McCoy was waving a sword he'd found, but he was doing it only in defense. So he'd already crossed that line. He was backing up, tighter and tighter against the unforgiving rocks.
Any second he'll hesitate. Kirk looked around frantically, snatched the arm of a crewman rushing past him and shouted at another one. "Brown, Mellendez! About face! Help McCoy!"
"Yes, sir!"
"Aye, sir!"
They took off at barreling run.
He swung back to the shouts and clacks of men and blades and throttled his way into the fray with the club. Then he threw the club down and scooped up one of the short Capellan swords and hacked his way through to the higher ground. Disruptor fire crackled past him—a jolt of hope hit as he realized some of those shots were coming from his own men, those who had managed to lay their hands upon Klingon disruptors and were turning them on their owners. Still,
the high-powered weapons could only be of so much use in tight quarters, no more use to the Starfleeters than to the Klingons themselves.
Still, the odds were beginning to balance.
Hot shale sprayed up and stung his cheeks, then went on to rattle across the rocks.
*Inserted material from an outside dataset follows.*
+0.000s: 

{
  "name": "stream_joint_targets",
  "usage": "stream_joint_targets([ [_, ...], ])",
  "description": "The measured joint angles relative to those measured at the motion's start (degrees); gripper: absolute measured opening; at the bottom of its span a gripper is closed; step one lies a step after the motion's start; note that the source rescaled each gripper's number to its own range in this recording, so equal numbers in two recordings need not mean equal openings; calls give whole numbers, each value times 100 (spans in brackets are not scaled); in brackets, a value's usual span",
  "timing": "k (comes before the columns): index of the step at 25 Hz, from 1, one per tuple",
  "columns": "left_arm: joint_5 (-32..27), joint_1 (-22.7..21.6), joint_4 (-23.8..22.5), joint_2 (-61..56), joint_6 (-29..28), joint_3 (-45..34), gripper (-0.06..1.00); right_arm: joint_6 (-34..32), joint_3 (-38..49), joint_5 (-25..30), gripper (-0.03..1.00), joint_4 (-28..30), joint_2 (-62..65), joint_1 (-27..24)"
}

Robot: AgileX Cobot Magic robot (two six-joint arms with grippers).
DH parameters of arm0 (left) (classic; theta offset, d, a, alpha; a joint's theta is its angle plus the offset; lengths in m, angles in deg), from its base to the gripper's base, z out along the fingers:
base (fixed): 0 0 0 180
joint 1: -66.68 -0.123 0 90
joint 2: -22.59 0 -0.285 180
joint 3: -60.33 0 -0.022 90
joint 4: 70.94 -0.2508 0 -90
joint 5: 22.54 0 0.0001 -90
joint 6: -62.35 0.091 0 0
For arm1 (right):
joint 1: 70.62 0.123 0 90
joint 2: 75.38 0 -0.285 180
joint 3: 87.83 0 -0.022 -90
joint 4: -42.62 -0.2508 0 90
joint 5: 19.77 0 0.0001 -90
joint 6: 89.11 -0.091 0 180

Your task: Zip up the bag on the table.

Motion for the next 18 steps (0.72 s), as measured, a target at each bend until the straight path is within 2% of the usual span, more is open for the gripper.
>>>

As he scrambled upward, a half-dozen Klingons broke from their struggles and followed. Their ambition was getting the better of them.
It's working. They're disorganized.
Taunting them with a few swipes of the sword, he got several to follow as he climbed the rocks, then kicked two of them off balance. They tumbled and crashed to the jagged talus below, and when he saw what happened to them, he realized how high he'd climbed and that he'd better not slip.
When he glanced up to make sure he wasn't boxing himself into a trap, he caught a blue flash in his periphery. McCoy? Up there?
He looked down, across the battle area, and saw the doctor standing good ground with Brown, Mellendez, and two other Enterprise crewmen.
He swung around to the other swatch of blue. Spock.
The Vulcan was trapped on high ground, being funneled to the point of a slanted arm of rock by at least eight Klingons. Kirk's plan had worked to the worst—they'd targeted his first officer.
Holding his own against the Klingons but not against the shrinking footing, Spock was markedly stronger, but not faster or meaner than an angry human crew up against a Klingon force. He would try to fight logically, and that might not work against Klingons.
As Kirk frantically searched for a way to get over there, fly maybe, Spock fought with grim deliberation using the sword Kirk had given him, but he was losing. He was just plain outnumbered.
Kicking at the Klingons trying to reach him, Kirk divided his attention and picked out one of his most experienced field officers.
"Giotto!"
The lieutenant commander of Security didn't hear him, so he shouted again, and again until Giotto's squared face and silver hair turned up to him. Giotto assessed his captain's situation and shouted, "Coming, sir!"
"Belay that!" Kirk shouted. "Assist Mr. Spock!"